» The problem:
Find every line below where the word "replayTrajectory" occurs, then give how many you found and nothing else.

────────────────────

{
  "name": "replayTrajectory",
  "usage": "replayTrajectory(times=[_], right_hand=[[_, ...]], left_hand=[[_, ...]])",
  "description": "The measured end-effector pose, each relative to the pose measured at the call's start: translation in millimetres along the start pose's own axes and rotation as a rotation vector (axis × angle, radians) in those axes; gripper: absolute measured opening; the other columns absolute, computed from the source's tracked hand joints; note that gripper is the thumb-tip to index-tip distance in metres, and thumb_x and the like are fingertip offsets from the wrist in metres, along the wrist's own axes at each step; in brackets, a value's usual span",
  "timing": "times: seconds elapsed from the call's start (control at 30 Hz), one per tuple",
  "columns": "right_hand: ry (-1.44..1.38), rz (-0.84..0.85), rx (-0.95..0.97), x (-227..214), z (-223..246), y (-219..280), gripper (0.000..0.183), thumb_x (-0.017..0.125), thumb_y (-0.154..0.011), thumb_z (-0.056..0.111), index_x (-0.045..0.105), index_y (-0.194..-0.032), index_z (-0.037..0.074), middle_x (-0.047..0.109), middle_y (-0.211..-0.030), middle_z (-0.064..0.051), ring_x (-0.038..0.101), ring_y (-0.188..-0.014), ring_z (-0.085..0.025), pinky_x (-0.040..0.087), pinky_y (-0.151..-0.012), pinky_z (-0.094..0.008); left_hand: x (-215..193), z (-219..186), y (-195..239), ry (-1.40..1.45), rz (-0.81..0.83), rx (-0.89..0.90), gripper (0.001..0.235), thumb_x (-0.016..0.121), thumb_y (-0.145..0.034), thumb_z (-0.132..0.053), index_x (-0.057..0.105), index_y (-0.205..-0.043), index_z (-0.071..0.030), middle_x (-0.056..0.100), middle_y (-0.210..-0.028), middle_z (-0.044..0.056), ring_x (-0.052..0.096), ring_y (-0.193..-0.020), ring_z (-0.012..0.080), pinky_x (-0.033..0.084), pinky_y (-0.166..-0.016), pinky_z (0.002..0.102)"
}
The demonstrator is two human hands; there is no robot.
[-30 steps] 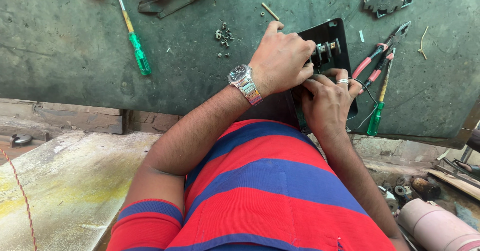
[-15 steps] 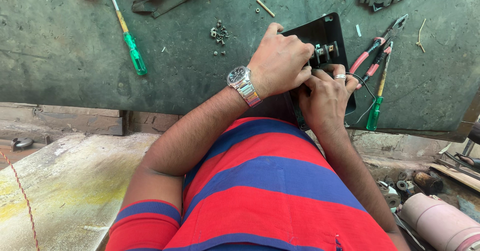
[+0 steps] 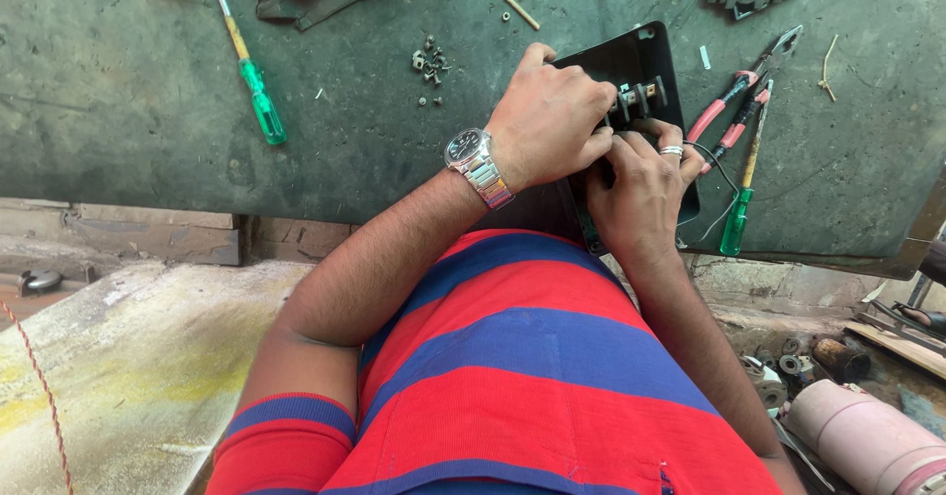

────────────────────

» Answer to this exercise:
2